AIM OF THE EXERCISE: Below is a listing; restate from it, character for character, the lines beginning at the line holding "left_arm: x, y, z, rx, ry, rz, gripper" and ending at the line holding "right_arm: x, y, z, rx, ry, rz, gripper", both included.

---

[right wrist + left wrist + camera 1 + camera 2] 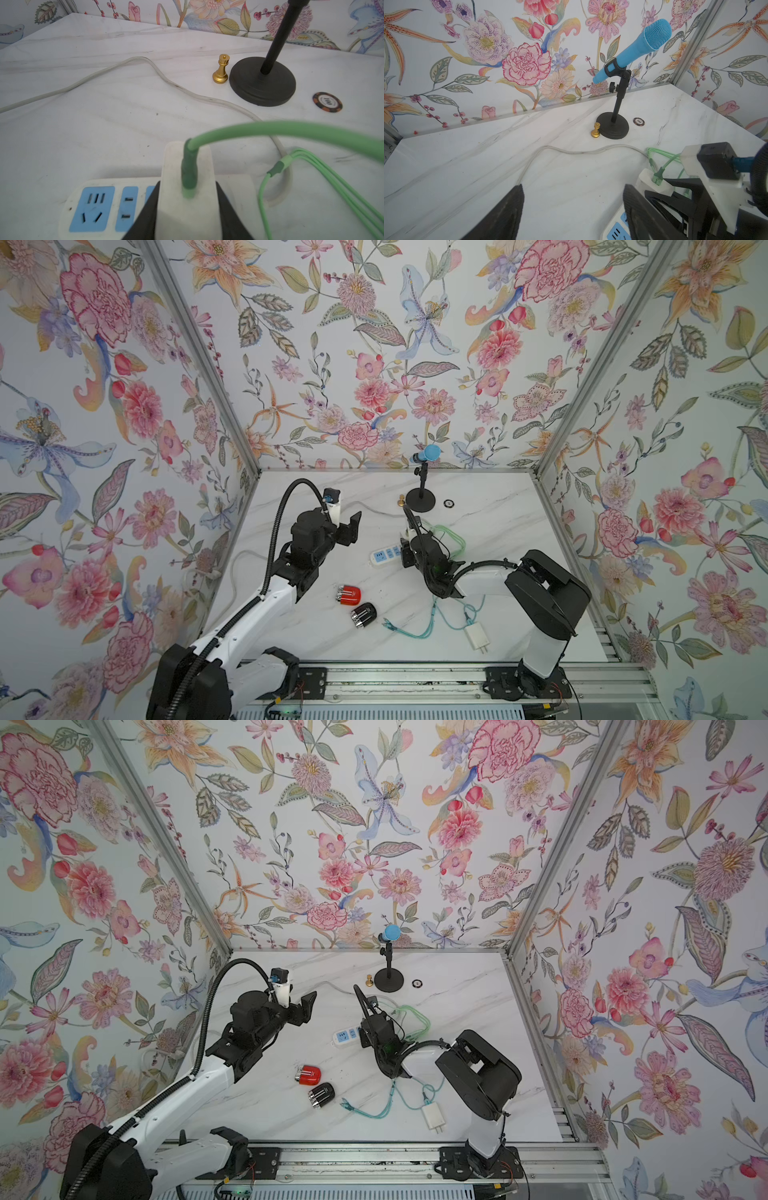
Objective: Charge the electric shaver
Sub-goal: Insert the plug into the socket.
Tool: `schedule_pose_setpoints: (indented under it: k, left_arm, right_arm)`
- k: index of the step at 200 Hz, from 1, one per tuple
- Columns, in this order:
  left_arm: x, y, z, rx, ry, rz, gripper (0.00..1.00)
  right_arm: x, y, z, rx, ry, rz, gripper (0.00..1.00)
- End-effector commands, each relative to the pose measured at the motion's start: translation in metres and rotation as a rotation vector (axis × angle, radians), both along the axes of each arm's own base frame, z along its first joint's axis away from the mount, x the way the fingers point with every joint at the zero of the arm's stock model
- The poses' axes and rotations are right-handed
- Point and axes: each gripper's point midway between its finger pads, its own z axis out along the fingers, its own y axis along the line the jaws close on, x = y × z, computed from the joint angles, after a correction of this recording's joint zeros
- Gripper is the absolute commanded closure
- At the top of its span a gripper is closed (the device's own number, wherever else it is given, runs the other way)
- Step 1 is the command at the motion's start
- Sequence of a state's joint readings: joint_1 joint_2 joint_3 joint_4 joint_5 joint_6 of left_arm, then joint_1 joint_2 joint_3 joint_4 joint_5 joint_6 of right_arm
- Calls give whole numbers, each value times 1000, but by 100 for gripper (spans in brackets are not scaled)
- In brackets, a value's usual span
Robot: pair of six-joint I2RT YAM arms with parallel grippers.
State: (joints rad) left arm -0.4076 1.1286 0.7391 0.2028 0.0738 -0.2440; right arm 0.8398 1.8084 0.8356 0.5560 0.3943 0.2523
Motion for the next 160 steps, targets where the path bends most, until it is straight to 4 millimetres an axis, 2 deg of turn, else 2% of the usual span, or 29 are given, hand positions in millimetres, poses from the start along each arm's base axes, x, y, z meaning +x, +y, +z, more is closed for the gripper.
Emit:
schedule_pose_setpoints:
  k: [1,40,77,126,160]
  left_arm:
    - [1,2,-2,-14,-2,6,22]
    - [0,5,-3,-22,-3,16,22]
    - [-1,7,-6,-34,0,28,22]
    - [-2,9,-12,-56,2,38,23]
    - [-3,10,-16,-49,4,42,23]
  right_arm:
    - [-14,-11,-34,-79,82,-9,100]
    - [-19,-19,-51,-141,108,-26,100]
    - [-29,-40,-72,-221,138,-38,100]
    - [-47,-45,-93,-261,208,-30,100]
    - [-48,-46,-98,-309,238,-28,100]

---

OUTPUT FOR THIS TASK:
  left_arm: x, y, z, rx, ry, rz, gripper (0.00..1.00)
  right_arm: x, y, z, rx, ry, rz, gripper (0.00..1.00)

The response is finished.